Using the TOP-BN1 command, you can statically display all the information at once.

This usage is appropriate when writing scripts.

Can focus on the PID, for example, to kill a command, you can use the PID to kill. The Kill PID command can kill a process.

User is which users run, PR, NI is about priority, do not need too much attention.

Note: Use the top command to focus on the details of the system resources used by the following processes.

13.1.4 Monitoring System Status with SAR command

SAR is a very comprehensive command to analyze the state of the system, mainly used to view the network card traffic. It can also look at the status of your CPU, memory, and disk, which is called the Swiss XXX in the Linux system, that is, its commands are very complex and rich. Unlike other system status monitoring tools, it can print historical information that displays system state information from 0 o'clock to the current time of day.

If you do not have this command, you can

Yum install-y sysstat to install.

After installing this command, the first time you use this command, the following error occurs because the SAR tool has not generated the corresponding database file (no need to monitor it at all times, because you do not have to query that library file).

If the SAR does not add parameters, it will call the system to keep the historical files,

This directory is the directory where the history files are generated, what is the history file? Because the SAR has a feature, every 10 minutes will filter the state of the system again, grasping one side in the file, this file exists in the above directory.

To use this command, you need to add the appropriate options and parameters, if you want to see the network card traffic, you need to use the following command:

This usage is similar to the usage of Vmstat, which is shown 1 times every 1 seconds, showing a total of 10 ends.
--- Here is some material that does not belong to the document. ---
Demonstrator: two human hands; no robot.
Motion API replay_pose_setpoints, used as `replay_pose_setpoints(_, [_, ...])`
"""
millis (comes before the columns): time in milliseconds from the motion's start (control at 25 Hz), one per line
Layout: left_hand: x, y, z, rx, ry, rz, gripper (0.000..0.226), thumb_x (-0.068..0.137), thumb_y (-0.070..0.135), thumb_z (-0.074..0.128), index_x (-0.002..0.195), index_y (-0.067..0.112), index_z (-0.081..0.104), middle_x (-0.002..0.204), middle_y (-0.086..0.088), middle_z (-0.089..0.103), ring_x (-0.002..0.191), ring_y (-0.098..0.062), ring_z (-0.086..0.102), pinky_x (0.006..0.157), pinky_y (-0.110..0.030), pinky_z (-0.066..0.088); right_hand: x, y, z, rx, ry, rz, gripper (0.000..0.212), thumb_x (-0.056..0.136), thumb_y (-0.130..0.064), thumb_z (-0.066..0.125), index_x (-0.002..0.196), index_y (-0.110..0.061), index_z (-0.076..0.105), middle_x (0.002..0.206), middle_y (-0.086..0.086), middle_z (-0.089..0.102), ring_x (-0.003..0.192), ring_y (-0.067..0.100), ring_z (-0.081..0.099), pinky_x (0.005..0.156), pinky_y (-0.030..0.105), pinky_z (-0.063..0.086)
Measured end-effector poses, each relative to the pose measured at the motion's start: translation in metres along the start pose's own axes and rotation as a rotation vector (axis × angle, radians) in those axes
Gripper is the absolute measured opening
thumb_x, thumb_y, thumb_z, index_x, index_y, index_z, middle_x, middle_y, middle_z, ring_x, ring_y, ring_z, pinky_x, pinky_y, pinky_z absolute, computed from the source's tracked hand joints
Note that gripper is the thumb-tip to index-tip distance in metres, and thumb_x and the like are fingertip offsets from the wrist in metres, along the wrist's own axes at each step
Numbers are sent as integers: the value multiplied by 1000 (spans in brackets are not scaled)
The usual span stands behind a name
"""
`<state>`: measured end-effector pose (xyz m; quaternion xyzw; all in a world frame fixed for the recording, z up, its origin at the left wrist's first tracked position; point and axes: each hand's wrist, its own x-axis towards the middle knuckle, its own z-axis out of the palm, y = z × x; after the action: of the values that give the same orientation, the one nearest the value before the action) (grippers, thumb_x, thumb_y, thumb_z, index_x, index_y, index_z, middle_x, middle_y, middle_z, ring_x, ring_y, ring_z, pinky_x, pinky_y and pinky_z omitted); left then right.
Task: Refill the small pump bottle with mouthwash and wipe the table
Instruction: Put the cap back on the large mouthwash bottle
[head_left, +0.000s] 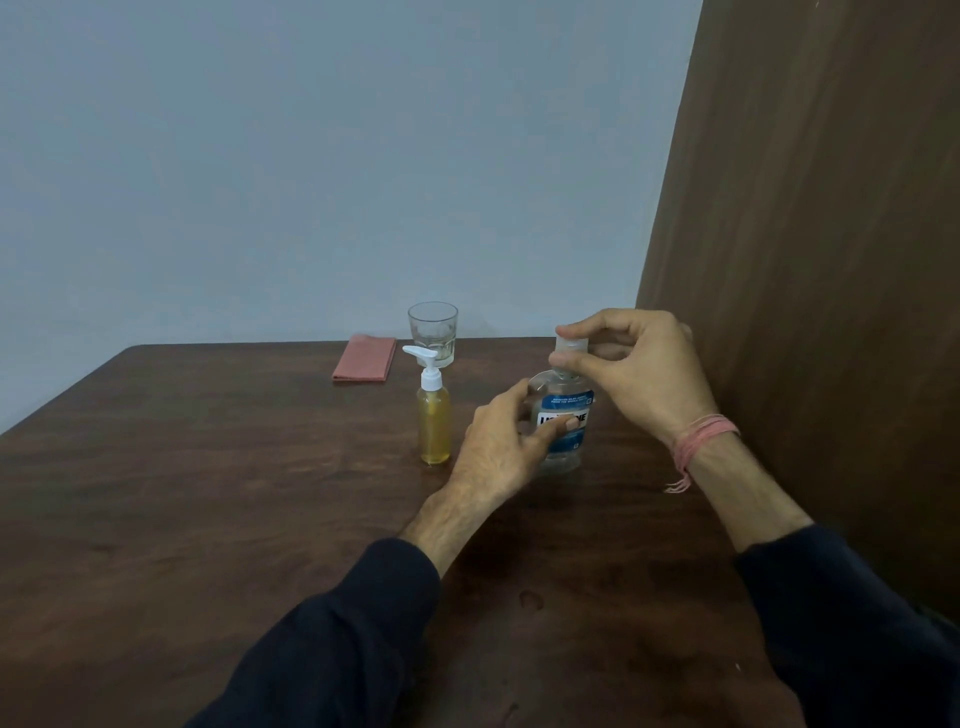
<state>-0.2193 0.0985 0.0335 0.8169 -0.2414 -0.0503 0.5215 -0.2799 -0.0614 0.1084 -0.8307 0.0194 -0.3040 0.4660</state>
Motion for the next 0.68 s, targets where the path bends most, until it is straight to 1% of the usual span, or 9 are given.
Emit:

Iface represents the name of the NIC.

RXPCK/S and txpck/s represent the number of packages per second, in units of a. Rx is a shorthand for receive, a representative of the received, TX representative sent.

RXKB/S This column represents the amount of data collected per second (in kilobytes)

TXKB/S This column represents the amount of data sent per second (the next few columns do not need attention, Amin teacher for so many years, the following columns are not more than 0, that is, all 0)

If a website is attacked, it sends a lot of packets to your website, which means you have to accept a lot of packets. A large amount of words, means that your network card can not bear, eventually causing the network congestion, your website can not open.

How many bags are appropriate?

Sometimes also pay attention to whether the network card is full, such as your company bought a cabinet, allocated some bandwidth (such as 100M), 100M is not big, if the conversion into a conventional understanding is 12.5m/s, is not very large. If a few people download it at the same time, it will soon be full. If the RXPCK/S packet has thousands of is normal, if there are tens of thousands of, it is not normal. There are tens of thousands of, hundreds of thousands of words that are attacked. If attacked, you can see how many rxpck/s packets, this is not sure, you need to use the grab Bag tool.

Use the following command to view the network card traffic for a given day:

Sar-n Dev-f/var/log/sa/sarn,n represents a specific date

Data is retained for up to one months in this directory

Sar-q is to view the load situation of the server at some time in the past

Sar-b is a view of the disk

The following command is for reading and writing

13.1.5 using the nload command to view network card traffic

The SAR command can view network card traffic, but is not intuitive enough to use the nload command better. The nload command is not installed by default and needs to be installed using the following command:

Yum install-y Epel-release;yum install-y nload

When the installation is complete, a dynamic display network card will appear:

The top line is the NIC name and IP address, and the right arrow can be used to view network traffic for other network cards. The output is divided into two parts, incoming to enter the network card traffic, outgoing for the network card out of the traffic, we are concerned about curr that row of data, its units can be dynamically adjusted automatically, very humane. Press Q to exit the interface. Buy bandwidth is out of the bandwidth, if there is an attack, the number of incoming will be very large.

Supplemental content of SAR:

This directory will not be generated until tomorrow, Sar28 can be viewed by cat, and SA28 cannot.

13.1.6 Monitoring IO Performance (this is two commands on disk, disk status)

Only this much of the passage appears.